Goal of the exercise:
When you reach the line with "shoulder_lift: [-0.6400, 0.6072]" in the listing below, transcribe it and each line after it up to and including the line with "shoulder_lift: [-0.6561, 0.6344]", exactly and with nothing else.

Records for the task:
===============
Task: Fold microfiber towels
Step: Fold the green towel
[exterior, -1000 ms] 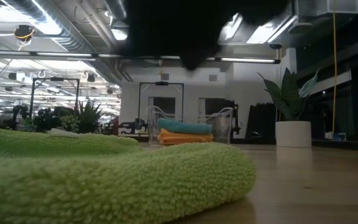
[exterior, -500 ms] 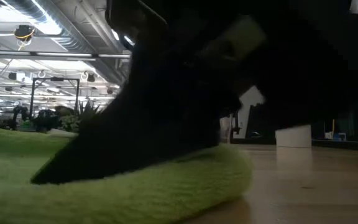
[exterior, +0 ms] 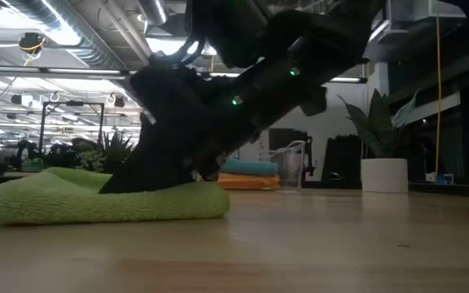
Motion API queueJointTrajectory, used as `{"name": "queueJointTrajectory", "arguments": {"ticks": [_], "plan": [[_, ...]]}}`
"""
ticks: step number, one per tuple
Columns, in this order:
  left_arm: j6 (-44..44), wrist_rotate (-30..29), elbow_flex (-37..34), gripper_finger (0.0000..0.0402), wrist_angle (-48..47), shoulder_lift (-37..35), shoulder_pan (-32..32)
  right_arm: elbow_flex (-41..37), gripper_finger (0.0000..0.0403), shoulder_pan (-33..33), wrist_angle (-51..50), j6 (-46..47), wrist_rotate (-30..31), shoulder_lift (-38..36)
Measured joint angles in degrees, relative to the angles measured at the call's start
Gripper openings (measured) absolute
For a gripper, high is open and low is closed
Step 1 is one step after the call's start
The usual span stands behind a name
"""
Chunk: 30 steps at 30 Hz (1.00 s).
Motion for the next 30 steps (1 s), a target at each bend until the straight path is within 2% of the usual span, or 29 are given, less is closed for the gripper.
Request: {"name": "queueJointTrajectory", "arguments": {"ticks": [3, 10, 15, 20, 22, 25, 28, 30], "plan": [[0.0, 0.0, 0.0, 0.0140, -1.4, 0.0, 0.1, -0.3, 0.0147, -1.3, -2.3, 2.5, -3.9, -2.1], [1.6, 0.0, 0.0, 0.0140, -5.0, -3.2, 0.1, -0.1, 0.0147, -1.6, -13.7, 2.6, -4.4, -13.8], [1.8, -2.1, 0.0, 0.0140, -15.5, -8.4, 0.1, -0.1, 0.0147, -1.1, -24.7, 6.2, -4.5, -22.2], [-1.1, -5.8, -0.4, 0.0139, -30.4, -14.4, -0.9, -0.2, 0.0147, -1.0, -31.8, 6.7, -4.5, -26.9], [-2.3, -7.7, -4.0, 0.0136, -30.0, -18.5, -1.7, -0.2, 0.0147, -1.0, -32.0, 6.7, -4.5, -28.0], [-6.6, -9.1, -13.1, 0.0130, -28.7, -26.2, -2.5, -0.1, 0.0147, -1.0, -32.1, 6.7, -4.5, -28.3], [-14.7, -9.4, -25.7, 0.0126, -27.6, -34.7, -2.9, -0.1, 0.0147, -1.0, -32.4, 7.4, -4.5, -28.2], [-19.5, -9.6, -35.3, 0.0124, -22.0, -41.7, -3.0, -0.1, 0.0147, -1.0, -32.6, 8.6, -4.6, -28.2]]}}
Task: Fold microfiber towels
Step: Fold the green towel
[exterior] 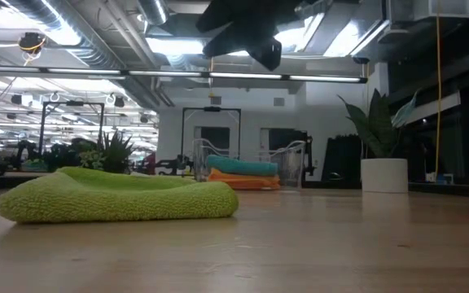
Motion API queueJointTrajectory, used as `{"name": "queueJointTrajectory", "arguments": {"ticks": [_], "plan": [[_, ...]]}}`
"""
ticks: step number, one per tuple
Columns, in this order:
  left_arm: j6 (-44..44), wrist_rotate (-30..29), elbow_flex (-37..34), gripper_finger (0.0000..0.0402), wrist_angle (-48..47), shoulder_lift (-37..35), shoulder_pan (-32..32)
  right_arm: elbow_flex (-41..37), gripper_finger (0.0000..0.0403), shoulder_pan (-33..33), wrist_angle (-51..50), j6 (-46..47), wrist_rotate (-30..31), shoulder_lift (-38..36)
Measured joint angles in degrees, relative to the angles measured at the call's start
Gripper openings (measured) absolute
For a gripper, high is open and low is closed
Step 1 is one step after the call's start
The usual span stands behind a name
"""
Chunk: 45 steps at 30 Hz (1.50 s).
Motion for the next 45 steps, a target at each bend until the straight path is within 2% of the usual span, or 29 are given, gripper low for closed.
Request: {"name": "queueJointTrajectory", "arguments": {"ticks": [2, 4, 6, 9, 12, 14, 16, 17, 20, 22, 24, 25, 27, 30, 32, 36, 39, 42, 45], "plan": [[-2.5, -0.1, -10.4, 0.0124, 10.2, -6.8, 0.0, 0.0, 0.0147, 0.0, -0.4, 0.7, 0.0, 0.0], [-2.2, -0.2, -21.3, 0.0124, 25.6, -12.8, 0.0, 0.0, 0.0147, 0.0, -0.3, 0.9, 0.0, 0.0], [0.9, -0.3, -31.9, 0.0124, 44.2, -17.1, 0.8, 0.0, 0.0147, 0.0, -0.5, 0.6, 0.0, 0.0], [10.1, -0.3, -44.4, 0.0124, 74.4, -17.7, 3.9, 0.0, 0.0147, -0.1, -0.8, -0.6, 0.0, 0.0], [25.2, -0.1, -49.1, 0.0124, 99.1, -15.2, 7.2, 0.0, 0.0147, -0.1, -1.3, -0.7, 0.0, 0.0], [37.1, 0.1, -47.8, 0.0124, 106.4, -14.1, 8.6, 0.0, 0.0147, -0.1, -2.1, -0.7, 0.0, 0.0], [45.0, 0.6, -43.1, 0.0124, 104.4, -13.8, 9.5, 0.0, 0.0147, -0.2, -3.2, -0.6, 0.0, 0.0], [47.4, 0.6, -39.7, 0.0124, 100.3, -13.7, 9.6, 0.0, 0.0147, -0.2, -3.7, -0.5, 0.0, 0.0], [49.8, 0.2, -26.4, 0.0124, 75.7, -12.4, 9.2, 0.0, 0.0147, -0.2, -4.5, -0.3, 0.0, 0.0], [47.9, -1.6, -17.2, 0.0124, 55.9, -9.8, 8.7, 0.0, 0.0147, -0.2, -5.6, -0.3, 0.0, 0.0], [41.8, -2.3, -10.3, 0.0124, 38.9, -6.7, 8.3, 0.0, 0.0147, -0.2, -6.0, -0.3, 0.0, 0.0], [38.0, -2.2, -8.0, 0.0124, 32.2, -5.1, 8.3, 0.0, 0.0147, -0.2, -6.1, -0.3, 0.0, 0.0], [32.4, -1.1, -6.0, 0.0124, 25.5, -2.3, 8.4, 0.0, 0.0147, -0.2, -6.1, -0.3, 0.0, 0.0], [31.3, 2.7, -5.8, 0.0124, 25.7, 1.7, 8.5, 0.0, 0.0147, -0.2, -6.1, -0.4, 0.1, 0.0], [33.7, 5.3, -5.8, 0.0124, 26.8, 5.2, 8.5, 0.0, 0.0147, -0.2, -6.1, -1.6, 0.1, 0.0], [35.8, 6.7, -5.8, 0.0129, 26.7, 10.9, 9.0, 0.0, 0.0147, -0.1, -6.0, -8.5, -1.0, 0.0], [33.8, 10.2, -5.8, 0.0147, 26.7, 12.9, 10.5, 0.0, 0.0147, 0.3, -5.8, -11.0, -3.2, 0.0], [32.3, 11.3, -5.8, 0.0172, 27.4, 13.0, 11.9, 0.0, 0.0152, 0.5, -6.0, -10.1, -4.1, 0.0], [32.8, 11.5, -5.8, 0.0200, 29.6, 12.9, 13.1, 0.0, 0.0181, 0.5, -6.1, -9.4, -4.2, 0.0]]}}
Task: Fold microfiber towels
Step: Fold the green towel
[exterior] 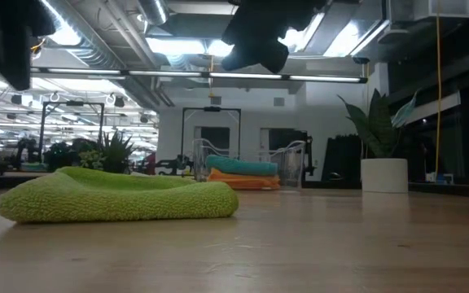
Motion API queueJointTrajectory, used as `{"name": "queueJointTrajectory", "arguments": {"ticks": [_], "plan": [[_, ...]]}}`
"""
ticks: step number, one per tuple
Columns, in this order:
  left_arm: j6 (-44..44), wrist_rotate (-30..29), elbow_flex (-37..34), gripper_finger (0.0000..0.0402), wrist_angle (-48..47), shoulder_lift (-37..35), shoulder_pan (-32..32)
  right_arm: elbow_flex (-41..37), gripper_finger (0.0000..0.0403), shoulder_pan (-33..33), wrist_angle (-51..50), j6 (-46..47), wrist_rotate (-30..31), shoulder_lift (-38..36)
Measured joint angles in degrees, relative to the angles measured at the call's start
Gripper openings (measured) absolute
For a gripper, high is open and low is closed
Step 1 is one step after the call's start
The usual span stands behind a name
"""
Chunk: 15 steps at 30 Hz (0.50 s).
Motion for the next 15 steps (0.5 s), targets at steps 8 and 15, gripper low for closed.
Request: {"name": "queueJointTrajectory", "arguments": {"ticks": [8, 15], "plan": [[9.8, -6.7, 0.0, 0.0247, 7.2, 0.5, 0.6, 0.1, 0.0287, 1.6, 5.3, -2.5, 0.1, 4.8], [11.2, -9.9, -4.1, 0.0244, 14.4, 0.7, -0.6, 0.0, 0.0288, 3.9, 7.4, -4.1, 0.5, 11.4]]}}
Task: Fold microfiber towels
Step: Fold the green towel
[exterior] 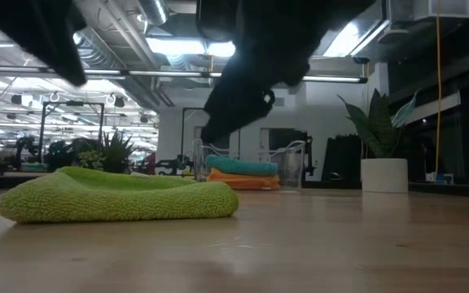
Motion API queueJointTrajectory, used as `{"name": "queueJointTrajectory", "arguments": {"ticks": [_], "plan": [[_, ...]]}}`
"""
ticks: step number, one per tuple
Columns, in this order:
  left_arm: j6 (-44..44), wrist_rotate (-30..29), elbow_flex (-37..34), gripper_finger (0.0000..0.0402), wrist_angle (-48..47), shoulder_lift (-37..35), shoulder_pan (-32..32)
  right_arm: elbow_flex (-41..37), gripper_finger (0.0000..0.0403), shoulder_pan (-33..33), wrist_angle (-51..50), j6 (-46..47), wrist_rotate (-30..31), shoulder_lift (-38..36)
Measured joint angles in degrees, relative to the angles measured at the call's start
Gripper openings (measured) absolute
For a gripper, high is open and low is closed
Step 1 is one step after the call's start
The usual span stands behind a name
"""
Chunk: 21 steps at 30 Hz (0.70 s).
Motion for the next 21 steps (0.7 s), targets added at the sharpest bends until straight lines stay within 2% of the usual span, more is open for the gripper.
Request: {"name": "queueJointTrajectory", "arguments": {"ticks": [3, 10, 16, 21], "plan": [[0.0, -0.4, -3.5, 0.0244, 6.9, 0.2, -0.7, 0.0, 0.0277, 0.6, 1.4, -2.3, 0.1, 1.4], [0.0, 1.1, -10.1, 0.0236, 15.4, 0.8, -1.9, 0.0, 0.0267, 1.8, 3.2, -5.0, 0.2, 4.1], [1.3, 3.3, -11.1, 0.0235, 20.9, 3.5, -1.9, 0.0, 0.0266, 1.6, 3.3, -5.0, 4.2, 6.3], [1.4, 4.6, -11.1, 0.0235, 21.5, 6.9, -1.9, 0.0, 0.0266, 1.6, 3.2, -4.9, 4.7, 6.3]]}}
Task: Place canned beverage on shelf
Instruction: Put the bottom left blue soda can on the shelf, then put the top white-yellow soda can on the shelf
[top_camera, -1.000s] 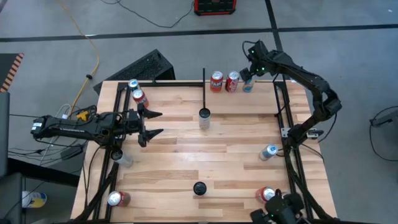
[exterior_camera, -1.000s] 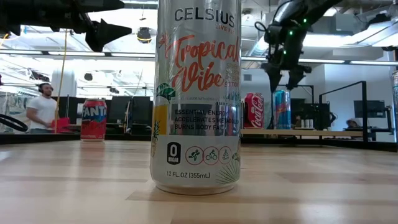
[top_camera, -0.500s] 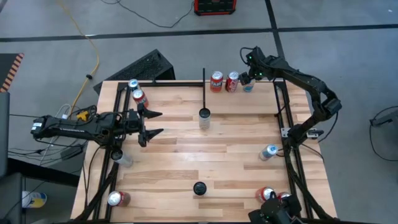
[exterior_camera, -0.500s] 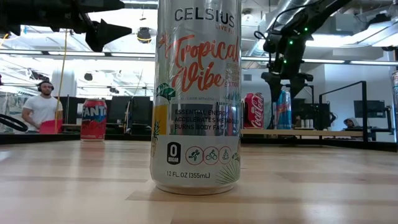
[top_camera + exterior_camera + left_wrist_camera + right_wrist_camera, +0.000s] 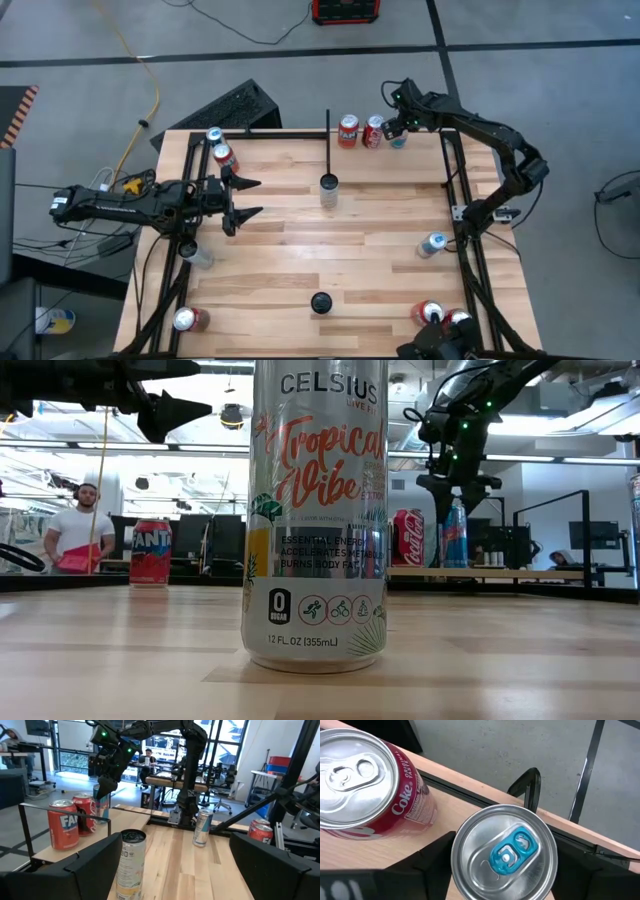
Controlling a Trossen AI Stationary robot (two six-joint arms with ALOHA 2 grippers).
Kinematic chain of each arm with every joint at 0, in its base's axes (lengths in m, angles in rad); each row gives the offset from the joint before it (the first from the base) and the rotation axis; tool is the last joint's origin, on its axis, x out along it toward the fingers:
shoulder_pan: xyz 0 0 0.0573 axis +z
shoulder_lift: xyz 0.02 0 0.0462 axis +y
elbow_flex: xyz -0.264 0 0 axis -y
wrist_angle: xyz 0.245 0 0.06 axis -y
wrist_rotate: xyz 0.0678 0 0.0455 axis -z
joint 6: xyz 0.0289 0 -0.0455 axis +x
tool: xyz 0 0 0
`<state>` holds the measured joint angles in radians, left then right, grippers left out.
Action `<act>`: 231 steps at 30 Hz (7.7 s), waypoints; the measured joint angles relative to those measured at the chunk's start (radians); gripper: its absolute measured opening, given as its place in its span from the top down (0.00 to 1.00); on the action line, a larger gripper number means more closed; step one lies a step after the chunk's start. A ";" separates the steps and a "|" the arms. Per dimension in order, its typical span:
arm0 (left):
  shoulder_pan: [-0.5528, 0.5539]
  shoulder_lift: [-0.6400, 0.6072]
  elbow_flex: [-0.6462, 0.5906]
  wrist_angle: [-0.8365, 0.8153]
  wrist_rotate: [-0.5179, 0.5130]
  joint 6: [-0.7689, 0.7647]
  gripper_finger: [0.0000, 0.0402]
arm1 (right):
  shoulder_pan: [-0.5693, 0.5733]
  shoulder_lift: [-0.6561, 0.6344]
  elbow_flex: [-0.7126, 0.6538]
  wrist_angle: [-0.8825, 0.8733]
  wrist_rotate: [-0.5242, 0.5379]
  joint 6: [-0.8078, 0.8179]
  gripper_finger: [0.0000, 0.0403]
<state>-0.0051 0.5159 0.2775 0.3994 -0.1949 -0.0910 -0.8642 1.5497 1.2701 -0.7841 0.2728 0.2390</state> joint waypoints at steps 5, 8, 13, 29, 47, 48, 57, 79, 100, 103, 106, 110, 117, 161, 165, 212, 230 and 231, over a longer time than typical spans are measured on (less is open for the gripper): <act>0.000 0.000 0.000 0.000 0.004 -0.009 0.12 | -0.001 0.000 0.000 -0.001 -0.001 -0.034 0.31; 0.000 0.000 0.000 0.001 0.004 -0.010 0.12 | -0.007 0.000 0.000 0.010 -0.008 -0.077 0.31; 0.000 0.000 0.000 0.001 0.000 -0.022 0.12 | -0.031 0.000 0.000 0.019 -0.053 -0.141 0.31; 0.000 0.000 0.000 0.019 -0.031 -0.028 0.12 | -0.088 0.000 0.000 0.061 -0.225 -0.382 0.31; 0.000 0.000 0.000 0.019 -0.053 -0.036 0.12 | -0.094 0.000 0.000 0.021 -0.228 -0.510 0.31; 0.000 0.000 0.000 0.019 -0.053 -0.036 0.12 | -0.096 0.000 0.000 0.014 -0.228 -0.510 0.31; 0.000 0.000 0.000 0.019 -0.053 -0.037 0.12 | -0.128 0.000 0.001 0.003 -0.269 -0.525 0.31; 0.000 0.000 0.000 0.018 -0.049 -0.042 0.12 | -0.129 0.002 -0.003 0.005 -0.278 -0.566 0.16; 0.000 0.000 0.028 -0.001 -0.047 -0.022 0.12 | -0.091 0.001 0.318 -0.146 -0.276 -0.541 0.16; 0.000 0.000 0.028 -0.007 -0.048 -0.018 0.12 | -0.047 0.000 0.363 -0.184 -0.337 -0.514 0.15; 0.000 0.000 0.028 -0.008 -0.048 -0.007 0.12 | 0.021 -0.007 0.377 -0.221 -0.451 -0.501 0.15; 0.000 0.000 0.029 -0.022 -0.047 0.001 0.12 | 0.161 -0.028 0.377 -0.265 -0.568 -0.498 0.15; 0.000 0.000 0.029 -0.075 -0.047 0.001 0.12 | 0.462 -0.064 0.342 -0.150 -0.554 -0.433 0.15; 0.000 0.001 0.029 -0.163 -0.027 0.026 0.12 | 0.768 0.095 -0.293 0.942 0.148 -0.040 0.15; 0.000 0.001 0.029 -0.165 -0.029 0.026 0.12 | 0.768 0.125 -0.294 0.953 0.148 -0.038 0.15; 0.000 0.000 0.029 -0.154 -0.045 0.025 0.12 | 0.250 -0.529 -0.294 0.153 0.041 -0.158 0.31; 0.000 0.000 0.029 -0.154 -0.048 0.026 0.12 | 0.030 -0.601 -0.469 0.373 0.036 -0.158 0.31; 0.000 0.000 0.029 -0.153 -0.051 0.027 0.12 | 0.019 -0.596 -0.469 0.376 0.039 -0.158 0.31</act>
<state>-0.0050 0.5159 0.3065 0.2466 -0.2464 -0.0643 -0.8453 0.9536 0.8013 -0.4078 0.3114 0.0811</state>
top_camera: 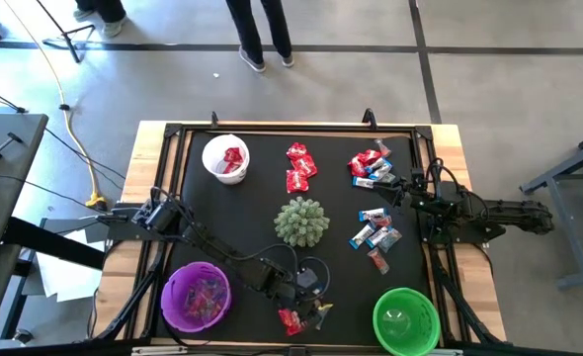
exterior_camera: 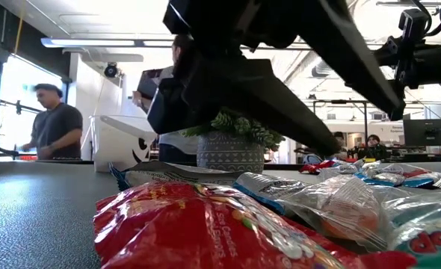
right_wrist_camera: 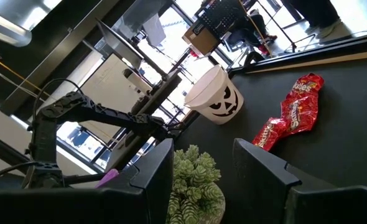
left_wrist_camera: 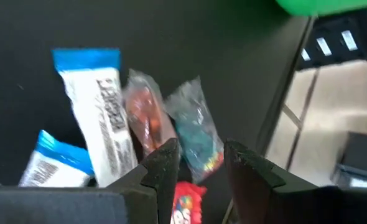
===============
Result of the task:
  shoulder_lift: [-0.6400, 0.6072]
  elbow_flex: [-0.6462, 0.5906]
  wrist_angle: [-0.8365, 0.8153]
  wrist_rotate: [-0.5179, 0.5130]
  joint 6: [-0.7689, 0.7647]
  gripper_finger: [0.0000, 0.0402]
arm1 (right):
  shoulder_pan: [-0.5693, 0.5733]
  shoulder_lift: [-0.6561, 0.6344]

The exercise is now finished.